PROBLEM DETAILS:
Check each line of the data below for the word "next", then extract the ones that have it.

Records from a data source:

-.-.-

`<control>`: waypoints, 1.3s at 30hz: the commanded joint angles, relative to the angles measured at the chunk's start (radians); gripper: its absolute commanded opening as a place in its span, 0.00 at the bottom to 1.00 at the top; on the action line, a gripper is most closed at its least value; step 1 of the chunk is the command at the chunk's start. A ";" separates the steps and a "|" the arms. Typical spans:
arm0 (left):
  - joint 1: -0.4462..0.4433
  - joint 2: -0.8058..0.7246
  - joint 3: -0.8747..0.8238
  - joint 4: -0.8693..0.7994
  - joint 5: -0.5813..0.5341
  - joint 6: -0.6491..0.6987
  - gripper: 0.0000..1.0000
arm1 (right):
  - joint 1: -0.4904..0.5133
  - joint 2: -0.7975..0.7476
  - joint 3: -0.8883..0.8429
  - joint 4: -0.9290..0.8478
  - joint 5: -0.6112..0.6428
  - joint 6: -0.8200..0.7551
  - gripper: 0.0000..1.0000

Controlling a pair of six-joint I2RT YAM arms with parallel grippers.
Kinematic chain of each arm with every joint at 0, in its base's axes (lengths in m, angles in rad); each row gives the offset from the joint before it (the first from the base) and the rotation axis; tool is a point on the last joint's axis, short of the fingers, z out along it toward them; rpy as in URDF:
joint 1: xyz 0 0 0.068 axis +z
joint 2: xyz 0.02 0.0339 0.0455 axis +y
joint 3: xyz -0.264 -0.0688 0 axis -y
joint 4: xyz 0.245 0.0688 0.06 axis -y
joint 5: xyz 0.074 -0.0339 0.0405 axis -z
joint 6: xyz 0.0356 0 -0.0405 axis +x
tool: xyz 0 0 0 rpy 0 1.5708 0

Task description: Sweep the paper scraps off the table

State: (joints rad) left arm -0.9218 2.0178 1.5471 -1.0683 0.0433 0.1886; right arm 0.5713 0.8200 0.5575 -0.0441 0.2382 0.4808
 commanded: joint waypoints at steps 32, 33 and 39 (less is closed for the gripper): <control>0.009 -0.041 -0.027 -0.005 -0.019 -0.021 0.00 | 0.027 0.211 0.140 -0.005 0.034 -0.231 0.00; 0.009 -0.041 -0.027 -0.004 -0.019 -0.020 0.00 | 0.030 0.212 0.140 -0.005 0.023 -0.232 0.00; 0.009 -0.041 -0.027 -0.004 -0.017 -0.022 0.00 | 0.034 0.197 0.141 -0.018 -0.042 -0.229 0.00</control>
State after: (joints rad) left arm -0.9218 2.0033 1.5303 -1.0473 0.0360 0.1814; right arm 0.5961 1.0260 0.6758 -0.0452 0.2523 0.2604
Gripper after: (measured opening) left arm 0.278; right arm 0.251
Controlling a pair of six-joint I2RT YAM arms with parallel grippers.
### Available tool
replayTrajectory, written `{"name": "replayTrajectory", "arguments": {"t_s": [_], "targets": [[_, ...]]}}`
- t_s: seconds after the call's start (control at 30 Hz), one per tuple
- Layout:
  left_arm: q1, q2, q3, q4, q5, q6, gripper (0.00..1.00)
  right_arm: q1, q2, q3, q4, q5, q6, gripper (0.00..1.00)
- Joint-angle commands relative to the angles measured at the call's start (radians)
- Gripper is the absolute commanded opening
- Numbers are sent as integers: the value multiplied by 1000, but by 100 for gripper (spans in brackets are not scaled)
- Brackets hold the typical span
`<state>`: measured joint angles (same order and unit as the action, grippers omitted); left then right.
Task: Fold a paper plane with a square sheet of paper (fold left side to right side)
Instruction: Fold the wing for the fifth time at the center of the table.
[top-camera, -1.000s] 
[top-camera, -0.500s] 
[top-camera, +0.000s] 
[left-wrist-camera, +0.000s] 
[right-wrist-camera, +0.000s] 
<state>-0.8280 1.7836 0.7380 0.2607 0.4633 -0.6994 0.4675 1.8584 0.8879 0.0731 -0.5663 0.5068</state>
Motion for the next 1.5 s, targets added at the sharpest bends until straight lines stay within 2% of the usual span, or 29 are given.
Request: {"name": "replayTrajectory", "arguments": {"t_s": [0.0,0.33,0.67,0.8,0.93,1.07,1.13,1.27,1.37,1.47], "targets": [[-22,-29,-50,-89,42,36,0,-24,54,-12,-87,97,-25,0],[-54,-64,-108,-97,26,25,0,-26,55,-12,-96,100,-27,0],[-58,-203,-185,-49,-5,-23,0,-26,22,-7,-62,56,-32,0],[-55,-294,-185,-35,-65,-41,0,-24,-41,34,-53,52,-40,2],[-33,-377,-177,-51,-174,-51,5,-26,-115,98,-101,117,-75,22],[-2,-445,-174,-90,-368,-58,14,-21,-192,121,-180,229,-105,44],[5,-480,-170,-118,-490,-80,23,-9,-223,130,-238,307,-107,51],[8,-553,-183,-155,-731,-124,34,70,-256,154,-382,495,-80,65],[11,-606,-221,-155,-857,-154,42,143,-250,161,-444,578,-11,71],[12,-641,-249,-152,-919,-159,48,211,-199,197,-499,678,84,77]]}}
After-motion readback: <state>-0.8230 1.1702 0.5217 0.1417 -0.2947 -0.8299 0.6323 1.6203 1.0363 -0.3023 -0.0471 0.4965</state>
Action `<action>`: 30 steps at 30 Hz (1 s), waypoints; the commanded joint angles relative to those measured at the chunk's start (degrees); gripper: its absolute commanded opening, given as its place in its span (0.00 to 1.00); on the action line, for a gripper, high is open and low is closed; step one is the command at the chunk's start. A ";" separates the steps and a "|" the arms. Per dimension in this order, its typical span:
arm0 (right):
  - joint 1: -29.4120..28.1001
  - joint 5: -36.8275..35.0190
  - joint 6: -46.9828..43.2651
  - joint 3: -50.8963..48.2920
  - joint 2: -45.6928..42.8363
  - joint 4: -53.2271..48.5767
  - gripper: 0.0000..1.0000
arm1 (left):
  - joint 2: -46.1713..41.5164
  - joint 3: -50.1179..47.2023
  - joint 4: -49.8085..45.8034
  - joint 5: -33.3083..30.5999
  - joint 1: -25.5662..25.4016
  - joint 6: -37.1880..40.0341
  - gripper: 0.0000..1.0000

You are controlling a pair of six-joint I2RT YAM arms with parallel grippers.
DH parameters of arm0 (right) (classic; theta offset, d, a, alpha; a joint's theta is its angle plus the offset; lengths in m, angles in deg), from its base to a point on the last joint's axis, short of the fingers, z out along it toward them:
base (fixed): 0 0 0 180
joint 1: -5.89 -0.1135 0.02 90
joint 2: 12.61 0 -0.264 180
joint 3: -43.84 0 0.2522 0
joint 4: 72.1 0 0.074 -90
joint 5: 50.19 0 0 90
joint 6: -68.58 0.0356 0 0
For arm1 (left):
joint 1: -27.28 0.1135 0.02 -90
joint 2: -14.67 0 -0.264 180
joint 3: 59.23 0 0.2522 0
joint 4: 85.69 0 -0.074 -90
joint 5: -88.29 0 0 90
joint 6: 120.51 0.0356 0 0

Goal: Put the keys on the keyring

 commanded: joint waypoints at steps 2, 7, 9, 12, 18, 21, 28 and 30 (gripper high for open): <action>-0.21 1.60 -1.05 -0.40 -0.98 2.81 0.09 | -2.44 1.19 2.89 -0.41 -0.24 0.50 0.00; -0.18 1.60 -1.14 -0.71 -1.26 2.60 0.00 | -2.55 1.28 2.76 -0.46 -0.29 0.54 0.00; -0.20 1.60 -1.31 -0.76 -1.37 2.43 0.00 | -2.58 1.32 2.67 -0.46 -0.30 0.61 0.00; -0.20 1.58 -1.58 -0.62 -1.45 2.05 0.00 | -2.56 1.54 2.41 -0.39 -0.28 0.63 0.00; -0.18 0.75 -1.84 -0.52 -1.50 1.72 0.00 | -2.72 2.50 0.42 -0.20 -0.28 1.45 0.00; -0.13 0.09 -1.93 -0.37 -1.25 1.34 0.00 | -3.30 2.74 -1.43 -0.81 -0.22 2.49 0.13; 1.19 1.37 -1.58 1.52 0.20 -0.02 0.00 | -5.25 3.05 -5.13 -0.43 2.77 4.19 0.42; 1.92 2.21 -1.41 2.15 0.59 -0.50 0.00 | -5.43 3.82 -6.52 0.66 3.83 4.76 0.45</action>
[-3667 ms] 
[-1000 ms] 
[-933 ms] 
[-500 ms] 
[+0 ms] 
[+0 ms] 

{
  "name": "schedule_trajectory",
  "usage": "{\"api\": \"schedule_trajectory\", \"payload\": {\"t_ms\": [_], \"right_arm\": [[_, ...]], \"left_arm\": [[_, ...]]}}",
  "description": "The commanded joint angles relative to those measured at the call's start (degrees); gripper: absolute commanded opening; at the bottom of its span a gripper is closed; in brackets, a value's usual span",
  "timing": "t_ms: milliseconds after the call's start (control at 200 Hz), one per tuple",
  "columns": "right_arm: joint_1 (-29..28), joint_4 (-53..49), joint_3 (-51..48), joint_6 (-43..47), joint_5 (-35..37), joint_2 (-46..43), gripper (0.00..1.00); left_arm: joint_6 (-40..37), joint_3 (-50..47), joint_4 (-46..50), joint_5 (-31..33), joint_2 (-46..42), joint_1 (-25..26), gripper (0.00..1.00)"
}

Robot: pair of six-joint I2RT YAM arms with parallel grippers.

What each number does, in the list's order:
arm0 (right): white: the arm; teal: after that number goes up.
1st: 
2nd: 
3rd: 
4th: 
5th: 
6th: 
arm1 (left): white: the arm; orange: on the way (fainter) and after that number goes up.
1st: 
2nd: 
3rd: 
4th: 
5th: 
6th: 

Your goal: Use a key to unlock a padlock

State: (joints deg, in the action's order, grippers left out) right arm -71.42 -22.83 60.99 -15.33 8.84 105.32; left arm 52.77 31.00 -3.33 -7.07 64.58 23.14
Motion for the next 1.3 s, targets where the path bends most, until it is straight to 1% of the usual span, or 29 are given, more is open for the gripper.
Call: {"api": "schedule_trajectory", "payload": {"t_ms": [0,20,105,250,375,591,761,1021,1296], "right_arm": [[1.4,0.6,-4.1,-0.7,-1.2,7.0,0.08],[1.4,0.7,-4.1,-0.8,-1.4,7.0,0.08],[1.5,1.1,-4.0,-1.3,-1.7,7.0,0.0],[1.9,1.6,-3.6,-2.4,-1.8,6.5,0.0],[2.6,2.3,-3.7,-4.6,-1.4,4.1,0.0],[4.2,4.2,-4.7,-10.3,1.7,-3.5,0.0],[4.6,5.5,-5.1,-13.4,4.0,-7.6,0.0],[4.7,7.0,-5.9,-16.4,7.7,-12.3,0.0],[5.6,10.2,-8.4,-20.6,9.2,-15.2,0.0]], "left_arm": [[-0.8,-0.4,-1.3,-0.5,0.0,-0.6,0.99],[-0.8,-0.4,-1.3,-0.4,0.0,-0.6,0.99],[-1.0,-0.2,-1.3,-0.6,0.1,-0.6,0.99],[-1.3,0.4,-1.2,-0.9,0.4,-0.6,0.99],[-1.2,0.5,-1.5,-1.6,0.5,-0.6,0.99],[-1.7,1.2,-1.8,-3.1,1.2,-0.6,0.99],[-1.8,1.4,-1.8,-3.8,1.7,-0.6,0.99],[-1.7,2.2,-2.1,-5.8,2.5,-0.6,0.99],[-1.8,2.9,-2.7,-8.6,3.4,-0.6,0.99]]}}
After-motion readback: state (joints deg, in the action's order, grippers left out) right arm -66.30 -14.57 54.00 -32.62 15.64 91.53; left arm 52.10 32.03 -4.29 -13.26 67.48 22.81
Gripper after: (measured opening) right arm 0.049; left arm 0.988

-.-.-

TASK OUTPUT:
Motion for the next 1.5 s, targets added at the sharpest bends until straight lines stay within 2% of the usual span, or 29 are given.
Motion for the next 1.3 s, targets where the path bends most, until it is straight to 1% of the usual span, or 29 are given, more is open for the gripper.

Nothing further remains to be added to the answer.